Wall St Tumbles Amid Tariff Whiplash
AI stocks dragged Nasdaq 10% below its record; Trump offered a 1-mth reprieve from his 25% tariffs on Mexico and Canada
Wall St Tumbles Amid Tariff Whiplash

Next up for Wall Street is a report coming Friday from the US Labor Department on how many workers US employers hired last month. A solid job market so far, along with the solid spending by US households that it's allowed, have been linchpins in preventing a recession
New York: Wall Street's sell-off kicked back into gear on Thursday, and a US stock market rattled by the whiplash created by President Donald Trump's tariffs and uncertainty about the economy fell sharply.The S&P 500 tumbled 1.8 per cent to resume its slide after a mini-recovery from the prior day clawed back some of its sharp drop over recent weeks.

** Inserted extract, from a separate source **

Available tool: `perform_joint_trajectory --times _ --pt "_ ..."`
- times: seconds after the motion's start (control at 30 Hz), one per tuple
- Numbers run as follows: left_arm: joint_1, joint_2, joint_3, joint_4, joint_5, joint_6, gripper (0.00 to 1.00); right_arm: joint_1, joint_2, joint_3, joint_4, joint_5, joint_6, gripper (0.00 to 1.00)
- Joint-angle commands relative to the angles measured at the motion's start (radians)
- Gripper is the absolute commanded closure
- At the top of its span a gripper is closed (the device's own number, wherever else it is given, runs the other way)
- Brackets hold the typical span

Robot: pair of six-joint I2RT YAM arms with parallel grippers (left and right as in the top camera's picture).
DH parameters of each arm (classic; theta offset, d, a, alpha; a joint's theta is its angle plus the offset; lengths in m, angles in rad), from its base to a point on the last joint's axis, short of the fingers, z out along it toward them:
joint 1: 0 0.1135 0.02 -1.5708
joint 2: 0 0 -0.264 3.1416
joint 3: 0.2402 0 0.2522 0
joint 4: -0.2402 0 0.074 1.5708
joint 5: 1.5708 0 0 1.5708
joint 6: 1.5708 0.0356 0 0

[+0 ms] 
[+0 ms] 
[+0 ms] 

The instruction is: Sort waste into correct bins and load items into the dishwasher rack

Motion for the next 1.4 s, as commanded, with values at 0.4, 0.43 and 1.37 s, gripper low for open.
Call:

The Dow Jones Industrial Average dropped 427 points, or 1 per cent, and the Nasdaq composite sank 2.6 per cent to finish more than 10 per cent below its record set in December.
Stocks fell even though President Trump on Thursday offered a one-month reprieve from his 25 per cent tariffs on many goods imported from Mexico and Canada. That's unlike the bounce stocks got the prior day from his giving a one-month exemption specifically for automakers. All the moves keep hope alive that Trump may be using tariffs as just a tool for negotiations rather than as a permanent policy and that he may ultimately avoid a worst-case trade war that grinds down economies and sends inflation higher.
But Trump is still pressing ahead with other tariffs scheduled to take effect April 2. And the growing pile of dizzying back-and-forth moves on tariffs is only amping up the uncertainty. It was just on Monday that Trump said there was “no room” left for negotiations that could lower the tariffs on Mexico and Canada, which took effect Tuesday.